Learning adversarial policy in multiple scenes environment via multi-agent reinforcement learning

Abstract

ABSTRACT Learning adversarial policy aims to learn behavioural strategies for agents with different goals, is one of the most significant tasks in multi-agent systems. Multi-agent reinforcement learning (MARL), as a state-of-the-art learning-based model, employs centralised or decentralised control methods to learn behavioural strategies by interacting with environments. It suffers from instability and slowness in the training process. Considering that parallel simulation or computation is an effective way to improve training performance, we propose a novel MARL method called Multiple scenes multi-agent proximal Policy Optimisation (MPO) in this paper. In MPO, we first simulate multiple parallel scenes in the training environment. Multiple policies control different agents in the same scene, and each policy also controls several identical agents from multiple scenes.
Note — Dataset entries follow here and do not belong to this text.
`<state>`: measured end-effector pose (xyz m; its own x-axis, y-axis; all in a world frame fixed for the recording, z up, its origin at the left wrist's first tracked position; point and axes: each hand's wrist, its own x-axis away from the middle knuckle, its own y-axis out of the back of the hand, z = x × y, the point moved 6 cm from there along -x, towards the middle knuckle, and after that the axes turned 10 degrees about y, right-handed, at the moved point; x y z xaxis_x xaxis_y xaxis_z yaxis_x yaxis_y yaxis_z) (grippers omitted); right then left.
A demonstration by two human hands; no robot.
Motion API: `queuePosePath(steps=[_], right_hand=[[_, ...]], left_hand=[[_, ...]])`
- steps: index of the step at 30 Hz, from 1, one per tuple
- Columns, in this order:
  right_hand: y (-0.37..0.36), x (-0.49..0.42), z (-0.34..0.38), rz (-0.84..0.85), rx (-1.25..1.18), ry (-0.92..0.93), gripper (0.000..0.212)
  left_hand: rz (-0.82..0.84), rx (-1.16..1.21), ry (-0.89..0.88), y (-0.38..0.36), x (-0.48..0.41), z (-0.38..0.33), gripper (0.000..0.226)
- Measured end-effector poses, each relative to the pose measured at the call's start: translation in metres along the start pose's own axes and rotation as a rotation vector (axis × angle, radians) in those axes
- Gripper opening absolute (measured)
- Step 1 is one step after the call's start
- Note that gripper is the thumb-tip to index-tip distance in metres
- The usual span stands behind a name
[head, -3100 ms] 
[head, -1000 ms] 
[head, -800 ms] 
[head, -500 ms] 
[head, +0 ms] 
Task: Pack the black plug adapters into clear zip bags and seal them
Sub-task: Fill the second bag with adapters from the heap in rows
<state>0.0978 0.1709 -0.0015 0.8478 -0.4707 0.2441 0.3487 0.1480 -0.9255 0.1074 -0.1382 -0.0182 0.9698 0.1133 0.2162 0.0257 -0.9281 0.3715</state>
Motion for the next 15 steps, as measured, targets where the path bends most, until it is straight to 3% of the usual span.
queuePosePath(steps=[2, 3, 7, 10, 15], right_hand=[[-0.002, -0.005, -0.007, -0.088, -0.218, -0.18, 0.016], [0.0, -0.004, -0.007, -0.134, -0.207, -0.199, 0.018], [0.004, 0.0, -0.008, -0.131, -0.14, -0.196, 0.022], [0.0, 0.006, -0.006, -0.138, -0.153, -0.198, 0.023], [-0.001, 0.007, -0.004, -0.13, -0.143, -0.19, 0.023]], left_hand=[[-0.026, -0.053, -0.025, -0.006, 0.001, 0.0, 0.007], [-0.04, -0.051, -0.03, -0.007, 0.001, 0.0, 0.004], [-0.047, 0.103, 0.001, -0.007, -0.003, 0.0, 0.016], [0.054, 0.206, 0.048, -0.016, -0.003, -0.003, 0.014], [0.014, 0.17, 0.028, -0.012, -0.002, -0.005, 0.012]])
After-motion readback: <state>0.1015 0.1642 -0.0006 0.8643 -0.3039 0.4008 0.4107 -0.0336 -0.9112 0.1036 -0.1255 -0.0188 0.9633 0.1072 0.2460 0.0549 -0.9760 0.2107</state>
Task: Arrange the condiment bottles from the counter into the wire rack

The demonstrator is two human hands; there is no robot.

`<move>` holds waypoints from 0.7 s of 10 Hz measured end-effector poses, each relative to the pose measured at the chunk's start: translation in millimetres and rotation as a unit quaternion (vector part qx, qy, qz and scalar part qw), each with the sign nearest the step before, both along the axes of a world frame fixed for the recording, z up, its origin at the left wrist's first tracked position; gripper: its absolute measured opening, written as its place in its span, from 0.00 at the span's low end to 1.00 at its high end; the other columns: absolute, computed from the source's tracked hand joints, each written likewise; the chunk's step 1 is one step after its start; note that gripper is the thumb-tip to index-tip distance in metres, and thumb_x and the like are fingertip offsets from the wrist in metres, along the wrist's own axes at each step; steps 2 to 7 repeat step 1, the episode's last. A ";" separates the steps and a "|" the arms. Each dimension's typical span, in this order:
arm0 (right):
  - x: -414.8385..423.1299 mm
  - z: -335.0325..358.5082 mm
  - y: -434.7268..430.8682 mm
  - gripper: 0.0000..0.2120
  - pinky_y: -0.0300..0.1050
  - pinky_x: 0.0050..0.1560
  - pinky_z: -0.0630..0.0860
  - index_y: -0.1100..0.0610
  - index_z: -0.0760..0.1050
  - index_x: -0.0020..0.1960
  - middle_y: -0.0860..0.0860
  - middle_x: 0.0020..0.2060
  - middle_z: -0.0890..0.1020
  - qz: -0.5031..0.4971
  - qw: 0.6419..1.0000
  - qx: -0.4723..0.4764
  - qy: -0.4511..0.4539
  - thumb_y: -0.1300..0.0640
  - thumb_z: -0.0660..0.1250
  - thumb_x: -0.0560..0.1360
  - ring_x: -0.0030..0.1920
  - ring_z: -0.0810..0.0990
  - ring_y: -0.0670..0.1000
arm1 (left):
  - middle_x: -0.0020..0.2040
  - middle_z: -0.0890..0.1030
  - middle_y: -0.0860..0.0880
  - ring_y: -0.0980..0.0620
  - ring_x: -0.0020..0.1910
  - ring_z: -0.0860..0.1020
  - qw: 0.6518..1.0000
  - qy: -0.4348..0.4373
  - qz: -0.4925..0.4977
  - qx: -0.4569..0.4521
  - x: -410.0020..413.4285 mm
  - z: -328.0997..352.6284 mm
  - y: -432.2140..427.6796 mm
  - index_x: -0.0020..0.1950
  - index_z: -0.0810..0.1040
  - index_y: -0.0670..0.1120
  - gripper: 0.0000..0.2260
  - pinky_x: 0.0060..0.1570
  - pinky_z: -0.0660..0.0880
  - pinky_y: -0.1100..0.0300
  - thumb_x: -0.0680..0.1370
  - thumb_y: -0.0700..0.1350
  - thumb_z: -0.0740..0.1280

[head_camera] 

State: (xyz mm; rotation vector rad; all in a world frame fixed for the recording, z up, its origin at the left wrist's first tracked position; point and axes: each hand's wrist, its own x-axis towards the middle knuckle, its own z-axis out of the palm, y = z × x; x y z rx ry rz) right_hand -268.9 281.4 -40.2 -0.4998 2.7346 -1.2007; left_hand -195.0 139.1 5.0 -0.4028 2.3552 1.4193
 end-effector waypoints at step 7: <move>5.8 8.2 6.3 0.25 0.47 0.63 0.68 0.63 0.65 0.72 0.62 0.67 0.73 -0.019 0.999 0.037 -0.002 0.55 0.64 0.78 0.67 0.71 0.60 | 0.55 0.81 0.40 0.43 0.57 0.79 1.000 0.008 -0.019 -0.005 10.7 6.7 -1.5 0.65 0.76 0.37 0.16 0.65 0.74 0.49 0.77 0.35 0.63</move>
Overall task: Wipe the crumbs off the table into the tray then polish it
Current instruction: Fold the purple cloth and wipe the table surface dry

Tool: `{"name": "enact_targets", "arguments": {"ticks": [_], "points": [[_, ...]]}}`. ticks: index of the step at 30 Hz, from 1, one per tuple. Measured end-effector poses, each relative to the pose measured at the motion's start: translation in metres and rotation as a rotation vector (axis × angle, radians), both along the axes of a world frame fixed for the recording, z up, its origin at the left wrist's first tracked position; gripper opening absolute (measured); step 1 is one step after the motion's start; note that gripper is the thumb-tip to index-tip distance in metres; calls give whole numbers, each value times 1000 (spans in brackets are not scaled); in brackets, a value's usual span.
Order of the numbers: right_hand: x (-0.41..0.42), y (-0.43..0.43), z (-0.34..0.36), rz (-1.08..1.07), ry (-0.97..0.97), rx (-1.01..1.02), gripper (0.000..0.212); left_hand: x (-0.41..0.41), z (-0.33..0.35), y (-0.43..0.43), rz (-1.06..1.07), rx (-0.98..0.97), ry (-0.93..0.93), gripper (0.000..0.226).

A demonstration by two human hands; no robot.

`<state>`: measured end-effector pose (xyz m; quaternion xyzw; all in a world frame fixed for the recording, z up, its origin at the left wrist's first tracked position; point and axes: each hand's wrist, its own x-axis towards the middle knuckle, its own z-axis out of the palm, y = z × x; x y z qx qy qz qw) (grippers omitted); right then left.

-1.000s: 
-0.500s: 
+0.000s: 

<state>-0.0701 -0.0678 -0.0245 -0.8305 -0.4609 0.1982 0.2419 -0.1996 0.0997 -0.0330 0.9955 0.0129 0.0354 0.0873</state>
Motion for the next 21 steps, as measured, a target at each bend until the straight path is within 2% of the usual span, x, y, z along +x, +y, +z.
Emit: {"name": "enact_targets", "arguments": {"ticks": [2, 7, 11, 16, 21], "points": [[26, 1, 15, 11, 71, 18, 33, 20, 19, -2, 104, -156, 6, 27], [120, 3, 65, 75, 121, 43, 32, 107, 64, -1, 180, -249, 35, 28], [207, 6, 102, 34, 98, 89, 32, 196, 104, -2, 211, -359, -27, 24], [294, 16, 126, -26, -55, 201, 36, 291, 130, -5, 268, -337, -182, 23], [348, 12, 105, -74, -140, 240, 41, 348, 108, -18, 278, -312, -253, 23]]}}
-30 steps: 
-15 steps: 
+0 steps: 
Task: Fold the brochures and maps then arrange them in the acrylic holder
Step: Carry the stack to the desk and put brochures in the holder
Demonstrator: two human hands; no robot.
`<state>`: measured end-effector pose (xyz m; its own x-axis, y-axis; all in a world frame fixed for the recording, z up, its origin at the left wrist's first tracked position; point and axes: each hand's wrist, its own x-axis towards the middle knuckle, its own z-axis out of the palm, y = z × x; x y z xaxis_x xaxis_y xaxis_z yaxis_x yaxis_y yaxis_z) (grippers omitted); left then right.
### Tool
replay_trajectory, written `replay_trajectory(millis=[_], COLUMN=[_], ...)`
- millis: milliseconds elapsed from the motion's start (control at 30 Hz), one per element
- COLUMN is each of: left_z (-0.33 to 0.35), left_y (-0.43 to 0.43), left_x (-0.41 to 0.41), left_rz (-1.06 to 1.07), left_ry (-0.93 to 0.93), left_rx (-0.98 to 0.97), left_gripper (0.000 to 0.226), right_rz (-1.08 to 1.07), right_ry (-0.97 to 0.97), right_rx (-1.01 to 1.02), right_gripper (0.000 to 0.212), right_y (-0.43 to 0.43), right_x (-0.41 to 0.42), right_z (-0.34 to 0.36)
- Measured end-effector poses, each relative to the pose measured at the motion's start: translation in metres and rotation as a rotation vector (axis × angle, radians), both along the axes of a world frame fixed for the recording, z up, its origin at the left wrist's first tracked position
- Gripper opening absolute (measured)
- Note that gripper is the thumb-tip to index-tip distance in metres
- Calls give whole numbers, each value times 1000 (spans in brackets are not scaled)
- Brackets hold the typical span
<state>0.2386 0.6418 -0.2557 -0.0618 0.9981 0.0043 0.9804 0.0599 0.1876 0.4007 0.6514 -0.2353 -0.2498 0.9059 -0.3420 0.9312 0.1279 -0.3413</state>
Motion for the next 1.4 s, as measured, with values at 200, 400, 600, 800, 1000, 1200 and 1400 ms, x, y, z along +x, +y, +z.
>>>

Then, we expand proximal policy optimisation (PPO) with an improved actor-critic network, ensuring the stability of training in multi-agent tasks. The actor network only uses local information for decision making, and the critic network uses global information for training. Finally, effective training trajectories are computed with two criteria from multiple parallel scenes rather than single to accelerate the learning process. We evaluate our approach in two simulated 3D environments, one of which is Unity's official open-source soccer game, and the other is unmanned surface vehicles (USVs) built by Unity. Experiments demonstrate that MPO converges more stable and faster than benchmark methods in model training, and demonstrates excellent adversarial policy compared with benchmark models.